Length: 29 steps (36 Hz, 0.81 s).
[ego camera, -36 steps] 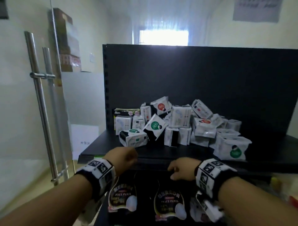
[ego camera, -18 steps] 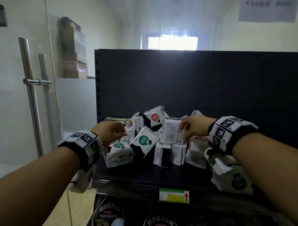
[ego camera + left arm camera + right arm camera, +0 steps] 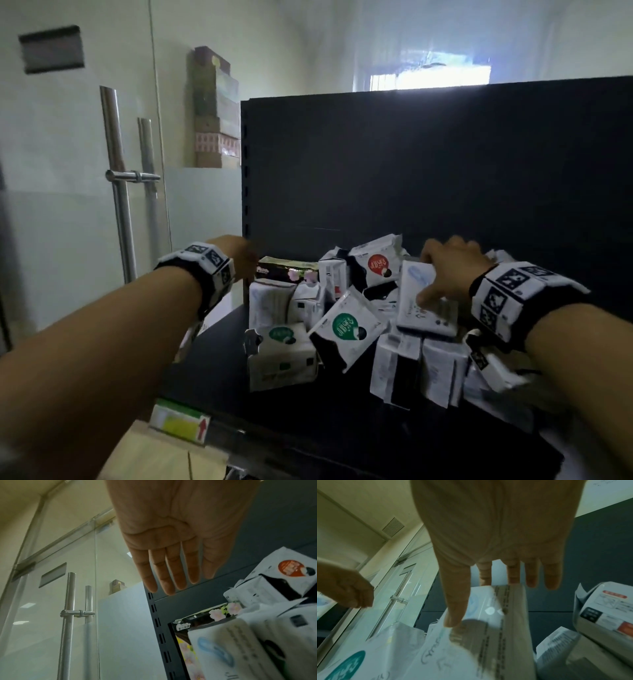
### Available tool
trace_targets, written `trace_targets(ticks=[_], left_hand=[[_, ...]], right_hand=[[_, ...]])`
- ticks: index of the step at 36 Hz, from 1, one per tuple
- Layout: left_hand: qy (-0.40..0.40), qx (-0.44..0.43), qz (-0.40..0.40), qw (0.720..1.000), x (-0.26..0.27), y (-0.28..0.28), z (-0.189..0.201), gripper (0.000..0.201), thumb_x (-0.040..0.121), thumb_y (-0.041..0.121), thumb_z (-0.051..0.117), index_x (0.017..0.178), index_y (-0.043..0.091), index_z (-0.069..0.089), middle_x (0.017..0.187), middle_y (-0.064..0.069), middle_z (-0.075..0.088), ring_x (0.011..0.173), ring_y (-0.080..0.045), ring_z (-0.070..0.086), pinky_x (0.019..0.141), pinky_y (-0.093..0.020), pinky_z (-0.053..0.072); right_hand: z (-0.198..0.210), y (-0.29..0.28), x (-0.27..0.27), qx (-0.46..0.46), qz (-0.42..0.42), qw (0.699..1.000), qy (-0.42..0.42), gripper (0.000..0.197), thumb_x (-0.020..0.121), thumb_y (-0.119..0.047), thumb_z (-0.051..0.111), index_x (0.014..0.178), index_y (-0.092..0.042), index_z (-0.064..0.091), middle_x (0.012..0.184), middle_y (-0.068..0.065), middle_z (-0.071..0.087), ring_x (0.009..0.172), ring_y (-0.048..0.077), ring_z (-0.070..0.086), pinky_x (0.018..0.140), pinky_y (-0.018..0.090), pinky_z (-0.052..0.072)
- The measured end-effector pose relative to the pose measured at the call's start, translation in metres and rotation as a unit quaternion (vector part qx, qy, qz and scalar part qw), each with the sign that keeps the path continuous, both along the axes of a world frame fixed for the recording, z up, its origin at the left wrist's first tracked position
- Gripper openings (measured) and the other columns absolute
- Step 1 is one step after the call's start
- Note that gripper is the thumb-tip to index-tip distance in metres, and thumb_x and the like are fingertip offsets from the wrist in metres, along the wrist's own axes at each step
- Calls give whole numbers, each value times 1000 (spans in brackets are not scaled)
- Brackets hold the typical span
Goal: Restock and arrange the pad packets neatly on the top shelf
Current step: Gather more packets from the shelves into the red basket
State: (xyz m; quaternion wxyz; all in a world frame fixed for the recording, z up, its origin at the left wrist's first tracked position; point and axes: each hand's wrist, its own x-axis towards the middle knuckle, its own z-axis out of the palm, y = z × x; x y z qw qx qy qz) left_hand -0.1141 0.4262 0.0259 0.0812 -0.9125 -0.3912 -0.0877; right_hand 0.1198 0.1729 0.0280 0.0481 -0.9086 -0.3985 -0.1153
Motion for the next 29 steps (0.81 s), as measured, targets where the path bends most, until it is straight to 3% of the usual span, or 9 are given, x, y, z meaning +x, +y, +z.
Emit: trace_targets(ticks=[3, 5, 11, 14, 17, 20, 22, 25, 29], left_hand=[[64, 11, -21, 998, 10, 26, -3, 32, 90, 25, 59, 121, 21, 62, 125, -2, 60, 112, -24, 57, 90, -31, 47], [75, 5, -44, 996, 19, 45, -6, 36, 85, 24, 65, 121, 24, 62, 124, -2, 60, 111, -24, 57, 87, -30, 47], [80, -44, -128, 988, 52, 76, -43, 78, 68, 32, 82, 136, 27, 45, 136, 1, 51, 121, -22, 52, 93, -27, 44], [123, -18, -122, 985, 64, 84, -68, 107, 54, 39, 90, 143, 34, 30, 145, 6, 41, 128, -23, 47, 102, -39, 44], [133, 21, -97, 986, 71, 94, -85, 118, 44, 49, 90, 142, 34, 25, 141, 2, 45, 125, -25, 49, 100, -41, 46], [99, 58, -105, 988, 74, 101, -91, 92, 61, 46, 79, 138, 31, 32, 139, -2, 43, 127, -29, 44, 102, -43, 44], [81, 86, -101, 988, 74, 106, -93, 68, 73, 43, 68, 133, 27, 41, 138, -6, 41, 128, -32, 38, 103, -43, 42], [96, 109, -87, 985, 72, 109, -95, 51, 71, 37, 70, 117, 26, 53, 130, -5, 42, 120, -31, 38, 97, -40, 43], [83, 87, -57, 991, 64, 105, -100, 55, 70, 34, 70, 119, 28, 46, 126, -4, 41, 117, -29, 39, 92, -41, 43]], right_hand=[[-5, 5, 1, 30, 20, 998, 42, 61, 64, -43, 82, 101, -20, 39, 105, 7, 52, 89, 25, 54, 69, 35, 48], [-11, 7, 1, 49, 20, 997, 51, 61, 64, -41, 84, 96, -20, 36, 91, 2, 54, 76, 19, 55, 54, 29, 40], [-15, 3, -4, 86, 4, 995, 54, 60, 58, -40, 88, 80, -30, 32, 85, -6, 48, 70, 8, 47, 52, 25, 33], [-11, 2, -8, 72, -9, 996, 46, 63, 57, -43, 87, 78, -30, 30, 83, -7, 47, 68, 6, 45, 51, 24, 30], [-9, 4, -10, 57, -17, 998, 37, 66, 54, -45, 88, 83, -30, 31, 83, -7, 48, 69, 6, 47, 51, 23, 32], [-8, 5, -9, 63, -21, 997, 39, 75, 50, -45, 90, 97, -30, 33, 94, -7, 53, 77, 8, 50, 59, 25, 38], [-8, 6, -10, 62, -21, 997, 33, 93, 49, -45, 91, 119, -29, 33, 118, -1, 55, 100, 18, 53, 79, 33, 46], [-6, 7, -13, 16, -26, 999, 24, 131, 50, -52, 88, 150, -29, 7, 148, 7, 34, 134, 28, 35, 108, 43, 37], [-4, 5, -17, -67, -54, 996, 12, 109, 54, -60, 82, 145, -28, 30, 138, 4, 29, 132, 26, 29, 107, 42, 37]])
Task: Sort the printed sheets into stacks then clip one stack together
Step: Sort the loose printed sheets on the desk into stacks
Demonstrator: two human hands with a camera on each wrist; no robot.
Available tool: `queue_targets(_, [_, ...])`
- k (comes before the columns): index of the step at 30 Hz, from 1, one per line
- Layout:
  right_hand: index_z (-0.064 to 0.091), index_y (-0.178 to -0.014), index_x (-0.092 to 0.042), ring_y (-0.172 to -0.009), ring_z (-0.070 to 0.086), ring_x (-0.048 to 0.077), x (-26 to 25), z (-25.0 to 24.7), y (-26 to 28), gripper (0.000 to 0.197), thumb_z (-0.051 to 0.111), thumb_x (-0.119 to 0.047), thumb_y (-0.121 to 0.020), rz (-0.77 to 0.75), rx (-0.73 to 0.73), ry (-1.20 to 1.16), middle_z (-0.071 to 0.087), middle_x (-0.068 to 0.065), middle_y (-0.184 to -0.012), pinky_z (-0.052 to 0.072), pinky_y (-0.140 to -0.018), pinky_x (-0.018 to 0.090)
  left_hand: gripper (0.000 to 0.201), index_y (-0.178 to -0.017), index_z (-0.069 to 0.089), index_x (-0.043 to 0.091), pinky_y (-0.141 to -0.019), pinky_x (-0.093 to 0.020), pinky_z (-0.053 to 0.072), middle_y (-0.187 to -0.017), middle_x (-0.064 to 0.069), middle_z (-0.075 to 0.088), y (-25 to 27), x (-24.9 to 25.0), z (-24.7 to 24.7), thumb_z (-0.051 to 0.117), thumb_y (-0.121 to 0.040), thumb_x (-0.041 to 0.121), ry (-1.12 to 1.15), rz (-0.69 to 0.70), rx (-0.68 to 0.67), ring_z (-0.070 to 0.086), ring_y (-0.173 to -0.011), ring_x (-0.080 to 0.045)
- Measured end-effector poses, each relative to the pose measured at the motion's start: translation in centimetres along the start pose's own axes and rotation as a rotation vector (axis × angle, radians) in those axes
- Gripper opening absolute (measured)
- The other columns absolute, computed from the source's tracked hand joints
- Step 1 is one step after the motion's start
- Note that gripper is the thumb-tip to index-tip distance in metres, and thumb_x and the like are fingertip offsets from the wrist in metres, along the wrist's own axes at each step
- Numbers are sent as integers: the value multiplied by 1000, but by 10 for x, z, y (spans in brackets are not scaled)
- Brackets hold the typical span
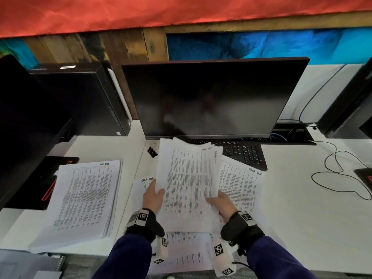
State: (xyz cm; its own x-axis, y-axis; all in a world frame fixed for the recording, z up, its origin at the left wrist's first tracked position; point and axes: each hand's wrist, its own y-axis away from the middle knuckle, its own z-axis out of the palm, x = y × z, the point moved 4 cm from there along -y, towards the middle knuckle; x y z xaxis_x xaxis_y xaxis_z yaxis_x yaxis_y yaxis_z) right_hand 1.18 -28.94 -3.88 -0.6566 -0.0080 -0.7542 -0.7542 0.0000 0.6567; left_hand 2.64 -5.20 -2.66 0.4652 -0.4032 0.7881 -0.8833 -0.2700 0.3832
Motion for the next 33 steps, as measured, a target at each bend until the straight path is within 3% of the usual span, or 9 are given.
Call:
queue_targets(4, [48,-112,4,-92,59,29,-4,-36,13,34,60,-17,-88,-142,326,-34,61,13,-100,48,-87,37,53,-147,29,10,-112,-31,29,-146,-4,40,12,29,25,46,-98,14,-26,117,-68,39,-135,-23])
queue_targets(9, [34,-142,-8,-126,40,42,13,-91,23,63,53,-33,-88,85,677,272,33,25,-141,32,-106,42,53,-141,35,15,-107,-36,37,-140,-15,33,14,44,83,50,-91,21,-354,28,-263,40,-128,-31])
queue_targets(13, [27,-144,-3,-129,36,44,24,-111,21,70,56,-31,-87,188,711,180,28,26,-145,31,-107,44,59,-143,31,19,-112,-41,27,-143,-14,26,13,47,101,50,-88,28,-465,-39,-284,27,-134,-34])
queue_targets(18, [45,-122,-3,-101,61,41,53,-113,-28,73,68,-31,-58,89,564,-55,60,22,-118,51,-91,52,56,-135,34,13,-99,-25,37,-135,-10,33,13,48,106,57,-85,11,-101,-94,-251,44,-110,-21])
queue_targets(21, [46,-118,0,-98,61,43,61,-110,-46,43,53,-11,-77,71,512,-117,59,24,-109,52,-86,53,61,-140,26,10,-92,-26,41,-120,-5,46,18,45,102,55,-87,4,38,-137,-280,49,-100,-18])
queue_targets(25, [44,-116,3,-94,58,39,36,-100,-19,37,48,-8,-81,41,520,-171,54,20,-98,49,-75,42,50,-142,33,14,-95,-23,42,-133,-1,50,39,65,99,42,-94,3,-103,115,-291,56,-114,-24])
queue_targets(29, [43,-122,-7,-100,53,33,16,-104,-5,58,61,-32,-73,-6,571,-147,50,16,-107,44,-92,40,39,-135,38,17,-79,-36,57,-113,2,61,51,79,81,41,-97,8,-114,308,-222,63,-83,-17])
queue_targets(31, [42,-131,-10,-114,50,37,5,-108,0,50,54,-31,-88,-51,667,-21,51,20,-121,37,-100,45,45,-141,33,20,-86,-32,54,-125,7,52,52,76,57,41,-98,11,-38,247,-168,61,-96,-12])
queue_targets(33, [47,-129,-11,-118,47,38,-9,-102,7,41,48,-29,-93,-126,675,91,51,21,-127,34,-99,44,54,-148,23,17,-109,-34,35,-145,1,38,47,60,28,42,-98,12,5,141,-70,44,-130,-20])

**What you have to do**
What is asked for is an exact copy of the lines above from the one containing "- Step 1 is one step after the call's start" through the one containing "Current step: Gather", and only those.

**Expected answer**
- Step 1 is one step after the call's start
- Note that gripper is the thumb-tip to index-tip distance in metres, and thumb_x and the like are fingertip offsets from the wrist in metres, along the wrist's own axes at each step
- Calls give whole numbers, each value times 1000 (spans in brackets are not scaled)
- Brackets hold the typical span
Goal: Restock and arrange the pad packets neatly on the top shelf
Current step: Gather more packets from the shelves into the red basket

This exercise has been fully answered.